Kann medikamentös behandelt werden?
Ja, um das Wachstum von Myomen zu bremsen und sie zu verkleinern, kann mit Medikamenten in diesen Mechanismus eingegriffen werden. Das geschieht beispielsweise mit einer Hormonspirale, die kontinuierlich Gestagene abgibt. Oder mit sogenannten GnRH-Agonisten, die die Östrogenproduktion drosseln und dem Körper vortäuschen, in den Wechseljahren zu sein. Ebenso können Tabletten mit dem Wirkstoff Ulipristalacetat (UPA) verschrieben werden, die die wachstumsfördernde Wirkung des Hormons Progesteron unterbindet. Dieses Medikament sollte allerdings nur unter strenger ärztlicher Kontrolle eingesetzt werden.

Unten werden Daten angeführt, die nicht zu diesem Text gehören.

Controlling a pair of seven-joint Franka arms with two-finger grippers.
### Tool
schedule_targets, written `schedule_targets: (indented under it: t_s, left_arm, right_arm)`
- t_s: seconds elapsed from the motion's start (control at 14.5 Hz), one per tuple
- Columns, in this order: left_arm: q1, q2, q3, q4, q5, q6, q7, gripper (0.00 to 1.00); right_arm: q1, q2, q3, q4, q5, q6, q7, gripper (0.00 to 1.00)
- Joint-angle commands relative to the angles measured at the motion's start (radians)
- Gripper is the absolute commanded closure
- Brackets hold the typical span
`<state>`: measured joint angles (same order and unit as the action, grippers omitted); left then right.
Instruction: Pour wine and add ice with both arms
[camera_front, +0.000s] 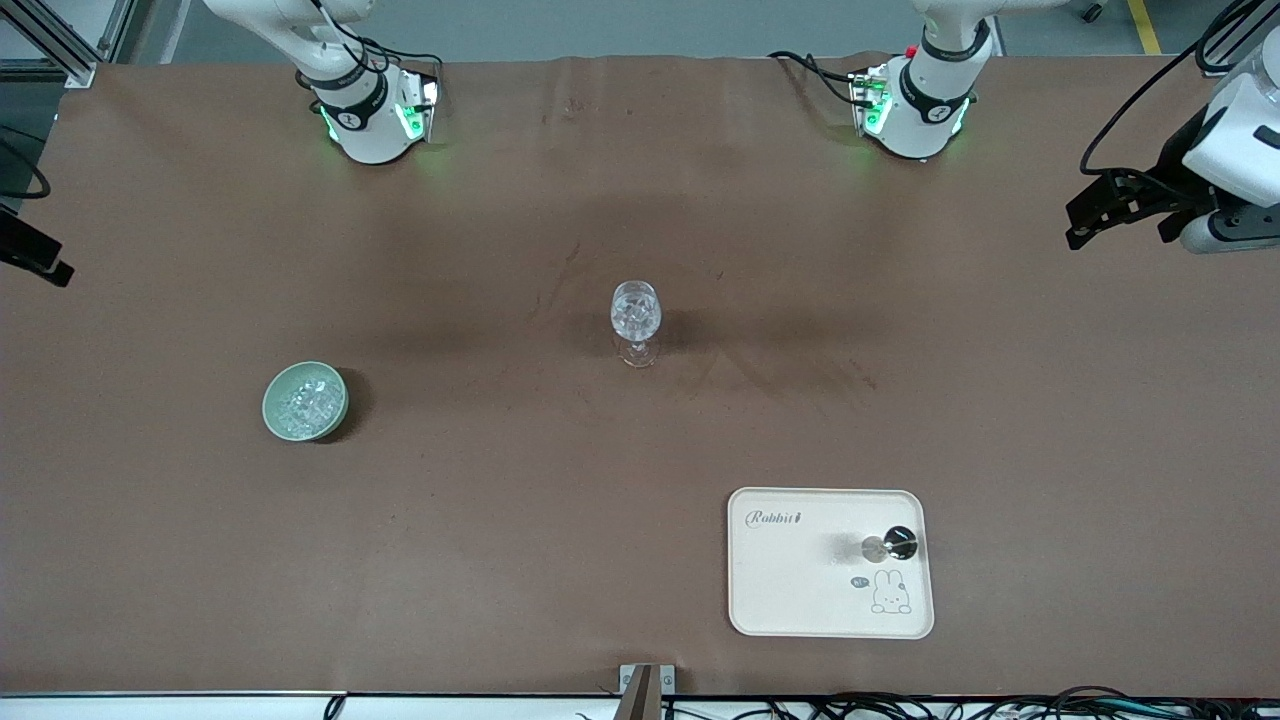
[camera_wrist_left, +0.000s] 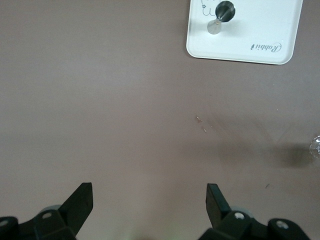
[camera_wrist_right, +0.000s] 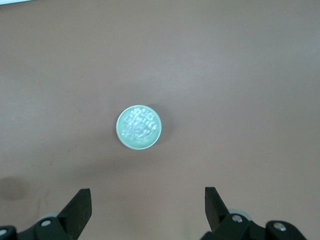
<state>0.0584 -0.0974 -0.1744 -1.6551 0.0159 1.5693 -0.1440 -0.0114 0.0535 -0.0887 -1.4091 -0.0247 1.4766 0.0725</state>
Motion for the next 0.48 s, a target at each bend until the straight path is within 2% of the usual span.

Gibt es weitere, nicht-operative Therapien? 
Dank modernster Methoden kann manchen Patientinnen ohne Operation geholfen werden. Bei der ersten Therapie, die mit fokussiertem Ultraschall (MR-HIFU) arbeitet, wird ein zielgerichteter Ultraschallimpuls genau auf das Myom gerichtet. Seine Hitze zerstört das Myomgewebe. Diese Behandlungsmethode ist nicht-invasiv, d.h. es erfolgt kein operativer Eingriff mit Hautschnitt. Die Behandlung erfolgt ambulant und ist für einzelne Myome geeignet. Sie wird nur in ausgewählten Behandlungszentren durchgeführt und erfordert eine hochspezialisierte MRT-Ausstattung. Die zweite Therapie ist die Myomembolisation. Hier wird mit einem gezielten Gefäßverschluss das Wachstum der Myome gestoppt, bringt sie zum Schrumpfen und führt durch die Erweichung des verödeten Myomgewebes zur Verkleinerung der Myome. Der Eingriff wird minimalinvasiv durchgeführt: Durch ein Blutgefäß am Bein wird ein Katheter an das Myom herangeschwemmt und die Embolisationskügelchen eingespritzt.

Und wenn doch zum Skalpell gegriffen werden muss?

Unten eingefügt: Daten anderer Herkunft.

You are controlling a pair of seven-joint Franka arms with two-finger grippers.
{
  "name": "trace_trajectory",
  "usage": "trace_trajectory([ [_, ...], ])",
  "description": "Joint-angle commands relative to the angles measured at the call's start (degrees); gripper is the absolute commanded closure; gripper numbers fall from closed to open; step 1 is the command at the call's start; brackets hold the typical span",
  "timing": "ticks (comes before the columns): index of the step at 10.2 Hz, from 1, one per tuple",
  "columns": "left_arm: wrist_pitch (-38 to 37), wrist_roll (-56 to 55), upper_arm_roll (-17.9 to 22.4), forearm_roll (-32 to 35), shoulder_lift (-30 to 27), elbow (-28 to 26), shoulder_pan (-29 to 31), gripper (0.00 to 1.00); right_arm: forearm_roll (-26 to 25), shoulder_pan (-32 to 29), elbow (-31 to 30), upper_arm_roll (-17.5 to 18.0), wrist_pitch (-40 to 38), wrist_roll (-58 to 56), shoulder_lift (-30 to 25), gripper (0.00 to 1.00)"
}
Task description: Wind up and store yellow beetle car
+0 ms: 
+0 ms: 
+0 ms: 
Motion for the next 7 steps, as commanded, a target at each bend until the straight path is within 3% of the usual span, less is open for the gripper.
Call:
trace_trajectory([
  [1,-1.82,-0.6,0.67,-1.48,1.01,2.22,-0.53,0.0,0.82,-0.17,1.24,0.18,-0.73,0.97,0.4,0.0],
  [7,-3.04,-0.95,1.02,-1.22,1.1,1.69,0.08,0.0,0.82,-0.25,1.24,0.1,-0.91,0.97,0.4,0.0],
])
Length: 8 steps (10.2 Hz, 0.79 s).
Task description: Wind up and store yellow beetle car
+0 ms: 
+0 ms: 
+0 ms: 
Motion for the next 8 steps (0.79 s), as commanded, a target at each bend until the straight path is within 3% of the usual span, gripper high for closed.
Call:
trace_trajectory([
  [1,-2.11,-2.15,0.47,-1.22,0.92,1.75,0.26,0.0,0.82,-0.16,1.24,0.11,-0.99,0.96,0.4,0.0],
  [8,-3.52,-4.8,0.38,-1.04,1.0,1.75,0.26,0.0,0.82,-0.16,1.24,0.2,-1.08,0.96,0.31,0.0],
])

Dann gibt es zwei Gebärmutter erhaltende, operative Behandlungen. Als sogenannte „Myomenukleation“ wird generell die Entfernung eines Myoms unter Erhaltung der Gebärmutter verstanden. Bei einem minimalinvasiven Eingriff wird durch den Bauchnabel ein sogenanntes Laparoskop, verbunden mit einem Kamerasystem, geführt. Mit zwei bis drei zusätzlichen Instrumenten können die Myome dann aus der Gebärmutter herausgelöst und entfernt werden. Bei der sogenannten „hysteroskopischen Resektion“ erfolgt die Entfernung der Myome im Rahmen einer Gebärmutterspiegelung von unten. Diese ebenfalls minimalinvasive Myomentfernung ist ein chirurgisches Verfahren, bei dem ein oder mehrere Myome mit einer dünnen elektrischen Schlinge schichtweise abgetragen werden. Auch hier bleiben Gebärmutter und Fruchtbarkeit erhalten.

Als letzter Ausweg bleibt aber in manchen Fällen nur die Gebärmutterentfernung?

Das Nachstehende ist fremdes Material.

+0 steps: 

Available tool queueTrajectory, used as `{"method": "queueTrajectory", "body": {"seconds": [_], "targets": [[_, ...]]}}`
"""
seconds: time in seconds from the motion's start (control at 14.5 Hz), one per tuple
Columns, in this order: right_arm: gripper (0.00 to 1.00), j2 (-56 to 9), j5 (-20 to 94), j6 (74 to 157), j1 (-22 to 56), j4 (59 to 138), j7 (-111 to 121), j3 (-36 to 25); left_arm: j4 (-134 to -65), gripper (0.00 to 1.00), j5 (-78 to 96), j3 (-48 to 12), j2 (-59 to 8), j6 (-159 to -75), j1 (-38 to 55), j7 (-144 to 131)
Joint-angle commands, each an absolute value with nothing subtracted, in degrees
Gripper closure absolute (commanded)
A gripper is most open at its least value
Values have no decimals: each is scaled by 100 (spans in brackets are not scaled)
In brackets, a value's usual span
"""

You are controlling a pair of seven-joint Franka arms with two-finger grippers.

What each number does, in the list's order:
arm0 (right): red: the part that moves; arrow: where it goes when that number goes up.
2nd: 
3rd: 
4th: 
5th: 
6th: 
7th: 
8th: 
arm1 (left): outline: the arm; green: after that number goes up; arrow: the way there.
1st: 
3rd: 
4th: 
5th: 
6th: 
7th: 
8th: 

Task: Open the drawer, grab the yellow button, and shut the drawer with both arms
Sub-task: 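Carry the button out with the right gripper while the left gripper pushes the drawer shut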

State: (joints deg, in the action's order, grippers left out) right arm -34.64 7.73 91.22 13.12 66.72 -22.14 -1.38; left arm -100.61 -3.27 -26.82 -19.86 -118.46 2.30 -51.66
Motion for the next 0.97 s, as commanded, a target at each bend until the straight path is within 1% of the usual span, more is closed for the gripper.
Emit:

Als Ultima Ratio, ja. Starke Beschwerden durch Myome können Gründe für die Entscheidung zur Hysterektomie, der Gebärmutterentfernung sein. Ausschlaggebend sind Größe, Anzahl und Lage der Myome. Die Gebärmutterentfernung ist ein operatives Verfahren, bei dem der Gebärmutterkörper oder die vollständige Gebärmutter mit den Myomen entfernt wird. Diese Behandlungsmethode setzten wir nur unter gewissen Voraussetzungen ein, legen dann aber Wert darauf, auch hier minimalinvasiv vorzugehen. Manche Frauen stehen unter einem so hohen Leidensdruck, dass sie ihre Beschwerden einfach noch nur loswerden wollen. Vor allem sehr starke Blutungen, die auf die nicht-operativen Behandlungen nicht ansprechen, können ein Grund für die Operation sein. Allerdings setzt die vollständige Entfernung der Gebärmutter voraus, dass bei der Patientin kein Kinderwunsch mehr besteht und ihre Familienplanung abgeschlossen ist. Am schonendsten sind Operationen, bei denen die Gebärmutter durch die Scheide oder durch eine Bauchspiegelung entfernt wird. Der Bauchschnitt ist die ungünstigste Lösung und sollte heute nur noch Ausnahmefällen vorbehalten sein.